Ese año, por el cumpleaños de Sarah, se reunió un grupo de lo más interesante. Isabelle acudió sola con su hija, y Julian con Max. Xavier estaba en África para pasar el verano, pero envió dos enormes esmeraldas para su madre, con instrucciones exactas acerca de cómo tallarlas. Formarían dos sortijas macizas y cuadradas, y creía que sería fabuloso que ella se pusiera una en cada mano. Sarah le explicó la idea a Julian mientras le mostraba las piedras, y su hijo quedó impresionado. Eran verdaderamente hermosas.

Phillip acudió con Yvonne, lo que no resultó nada fácil para Julian, pero ahora ya se habían casado. Y Sarah percibió que hubo una cierta mezquindad en su hijo mayor como para presentarse en el château con ella y mostrarla delante de Julian, pero éste manejó la situación bastante bien, como solía hacer. Era una persona tan decente que hasta le habría resultado difícil no hacerlo así. Resultó interesante observar que Yvonne no demostró el menor interés por el hijo que había dado a luz el año anterior. Ni siquiera lo miró mientras estuvo allí. Se pasó la mayor parte del tiempo dedicada a vestirse y maquillarse, a quejarse de su habitación, bien porque estuviera demasiado caliente o demasiado fría, o de la doncella que no la había ayudado. A Sarah le pareció que llevaba una cantidad exorbitante de joyas, lo que le pareció intrigante. Evidentemente, estaba haciéndole gastar a Phillip todo su dinero en ella, y obligaba a todos a llamarla Su Gracia, constantemente, lo que no dejaba de divertirles, sobre todo a Sarah, que también la llamaba así, sin que Yvonne pareciera darse cuenta de que todos se burlaban, incluido Julian.

Pero, como siempre, fue Isabelle quien la sorprendió una tarde en que ella y Sarah estaban jugando en el prado con Adrianna. La niña ya tenía seis meses y empezaba a gatear, y se hallaba muy ocupada tratando de comerse una hoja de hierba cuando Isabelle le dijo a su madre que volvía a estar embarazada, y que, esta vez, el bebé nacería en el mes de marzo.

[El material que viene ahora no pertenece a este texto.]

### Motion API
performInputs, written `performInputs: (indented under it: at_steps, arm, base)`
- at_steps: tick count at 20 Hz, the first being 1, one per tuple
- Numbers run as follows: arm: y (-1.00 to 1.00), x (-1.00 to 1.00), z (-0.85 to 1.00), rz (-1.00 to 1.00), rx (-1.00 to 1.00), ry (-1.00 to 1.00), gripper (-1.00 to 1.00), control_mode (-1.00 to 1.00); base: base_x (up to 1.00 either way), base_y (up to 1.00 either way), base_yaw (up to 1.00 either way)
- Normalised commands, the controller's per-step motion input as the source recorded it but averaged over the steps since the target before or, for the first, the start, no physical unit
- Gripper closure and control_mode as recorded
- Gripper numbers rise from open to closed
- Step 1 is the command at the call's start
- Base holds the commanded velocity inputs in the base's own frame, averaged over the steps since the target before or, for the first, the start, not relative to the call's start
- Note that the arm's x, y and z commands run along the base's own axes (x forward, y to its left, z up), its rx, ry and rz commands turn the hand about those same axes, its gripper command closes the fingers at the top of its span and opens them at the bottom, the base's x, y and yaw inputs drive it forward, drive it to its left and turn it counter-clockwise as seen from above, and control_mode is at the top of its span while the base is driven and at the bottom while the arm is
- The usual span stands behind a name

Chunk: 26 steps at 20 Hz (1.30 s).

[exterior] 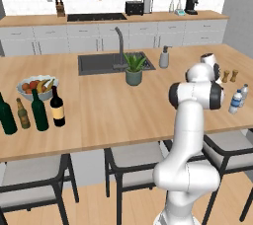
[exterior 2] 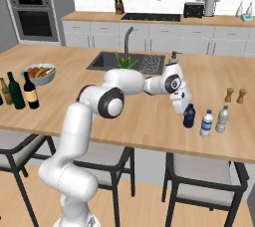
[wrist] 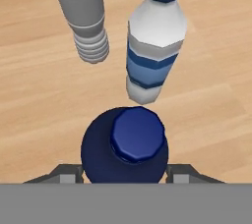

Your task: Move the plastic bottles in the middle to the plastics group, and the glass bottles in the middle to the glass group.

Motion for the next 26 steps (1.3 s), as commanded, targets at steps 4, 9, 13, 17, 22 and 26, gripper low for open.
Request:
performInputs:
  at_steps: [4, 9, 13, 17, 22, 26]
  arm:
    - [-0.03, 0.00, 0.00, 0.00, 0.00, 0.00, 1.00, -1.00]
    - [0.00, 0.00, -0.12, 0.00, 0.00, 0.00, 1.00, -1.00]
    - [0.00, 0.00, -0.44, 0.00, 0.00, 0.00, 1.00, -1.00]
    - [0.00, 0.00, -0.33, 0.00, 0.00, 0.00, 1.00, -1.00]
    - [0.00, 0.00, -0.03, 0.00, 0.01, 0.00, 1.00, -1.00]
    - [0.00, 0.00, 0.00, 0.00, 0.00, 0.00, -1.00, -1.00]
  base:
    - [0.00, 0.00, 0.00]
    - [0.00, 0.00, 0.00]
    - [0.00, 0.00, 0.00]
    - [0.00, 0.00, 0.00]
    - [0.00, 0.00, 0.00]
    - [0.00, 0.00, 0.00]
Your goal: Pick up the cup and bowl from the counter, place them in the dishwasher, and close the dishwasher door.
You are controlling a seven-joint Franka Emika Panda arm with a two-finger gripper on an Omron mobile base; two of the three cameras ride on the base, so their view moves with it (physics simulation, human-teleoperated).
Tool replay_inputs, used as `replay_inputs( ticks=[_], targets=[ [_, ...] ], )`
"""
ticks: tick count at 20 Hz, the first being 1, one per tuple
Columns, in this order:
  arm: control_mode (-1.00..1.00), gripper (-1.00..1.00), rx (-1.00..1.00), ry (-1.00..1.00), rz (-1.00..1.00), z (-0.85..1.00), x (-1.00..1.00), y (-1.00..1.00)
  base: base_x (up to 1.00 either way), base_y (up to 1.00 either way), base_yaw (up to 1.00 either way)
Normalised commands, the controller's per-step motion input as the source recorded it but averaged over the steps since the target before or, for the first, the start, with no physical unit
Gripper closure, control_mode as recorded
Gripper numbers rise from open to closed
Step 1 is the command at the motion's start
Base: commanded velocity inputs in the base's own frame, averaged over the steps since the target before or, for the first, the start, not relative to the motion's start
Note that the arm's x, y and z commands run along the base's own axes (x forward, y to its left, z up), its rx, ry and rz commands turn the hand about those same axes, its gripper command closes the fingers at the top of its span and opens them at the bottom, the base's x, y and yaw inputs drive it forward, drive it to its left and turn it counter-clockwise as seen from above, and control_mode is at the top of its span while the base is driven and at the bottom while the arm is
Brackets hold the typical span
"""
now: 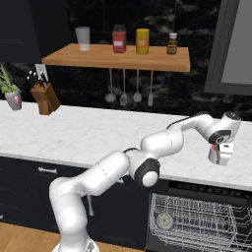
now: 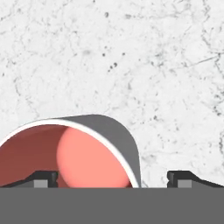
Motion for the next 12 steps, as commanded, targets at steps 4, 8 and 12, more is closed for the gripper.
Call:
replay_inputs(
  ticks=[4,8,12],
  targets=[
    [-1.00,1.00,0.00,0.04,0.00,0.00,0.00,0.00,0.00,0.00,0.00],
    [-1.00,1.00,0.00,0.00,0.00,0.00,0.00,0.00,0.00,0.00,0.00],
    [-1.00,1.00,0.00,0.00,0.00,0.00,0.00,0.00,0.00,0.00,0.00]
  ],
)
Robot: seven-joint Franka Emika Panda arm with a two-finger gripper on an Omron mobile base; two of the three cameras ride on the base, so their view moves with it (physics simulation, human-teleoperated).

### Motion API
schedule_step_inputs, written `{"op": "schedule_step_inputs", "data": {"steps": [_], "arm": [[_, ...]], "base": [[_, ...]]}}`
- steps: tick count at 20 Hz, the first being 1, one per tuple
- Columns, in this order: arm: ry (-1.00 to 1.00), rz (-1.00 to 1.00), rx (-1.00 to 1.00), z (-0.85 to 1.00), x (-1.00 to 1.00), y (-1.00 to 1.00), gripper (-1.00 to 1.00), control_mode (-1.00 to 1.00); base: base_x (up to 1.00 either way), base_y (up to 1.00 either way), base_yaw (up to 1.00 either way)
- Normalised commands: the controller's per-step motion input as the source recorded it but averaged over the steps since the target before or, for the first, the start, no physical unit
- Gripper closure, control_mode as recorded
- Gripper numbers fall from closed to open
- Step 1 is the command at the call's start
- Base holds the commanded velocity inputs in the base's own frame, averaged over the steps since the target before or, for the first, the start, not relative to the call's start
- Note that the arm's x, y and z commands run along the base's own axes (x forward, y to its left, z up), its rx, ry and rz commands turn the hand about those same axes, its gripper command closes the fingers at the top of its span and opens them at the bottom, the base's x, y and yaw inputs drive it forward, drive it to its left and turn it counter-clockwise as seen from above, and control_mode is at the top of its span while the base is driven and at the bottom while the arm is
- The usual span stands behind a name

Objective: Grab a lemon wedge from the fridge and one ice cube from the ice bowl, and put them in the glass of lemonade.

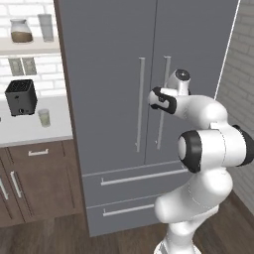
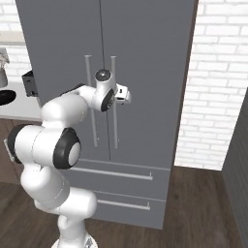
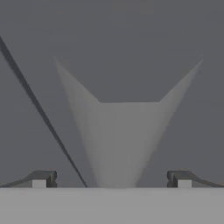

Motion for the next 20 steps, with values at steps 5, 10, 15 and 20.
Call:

– Supongo que Lukas es el padre, ¿verdad? -preguntó con expresión serena.

– Desde luego -asintió Isabelle riendo.

Lo adoraba y nunca había sido más feliz. Lukas se pasaba la mitad del tiempo en Roma y la otra mitad en Munich, y esa situación parecía funcionar muy bien, a pesar de que él seguía casado.

– ¿Existe alguna posibilidad de que se divorcie pronto? -inquirió su madre, pero Isabelle, sincera, negó con la cabeza.

– No lo creo. Creo que ella está dispuesta a hacer todo lo que pueda para resistirse.

– ¿No se da cuenta de que él ha formado otra familia? ¿Y que va a tener dos hijos? Eso podría inducirla a aceptar el divorcio.

– Todavía no lo sabe -dijo Isabelle-. Pero Lukas dice que se lo dirá si tiene que hacerlo.

– ¿Estás segura, Isabelle? -preguntó Sarah-. ¿Y si no la abandona nunca, y si te quedas sola para siempre con tus hijos?

– En ese caso los amaré, y seré feliz de haberlos tenido, como tú cuando tuviste a Phillip y a Elizabeth, y papá estuvo ausente durante la guerra, y ni siquiera sabías si volverías a verlo. A veces, no hay garantías -dijo sabiamente. A medida que transcurría el tiempo, se iba haciendo más madura-. Estoy dispuesta a aceptar esa posibilidad.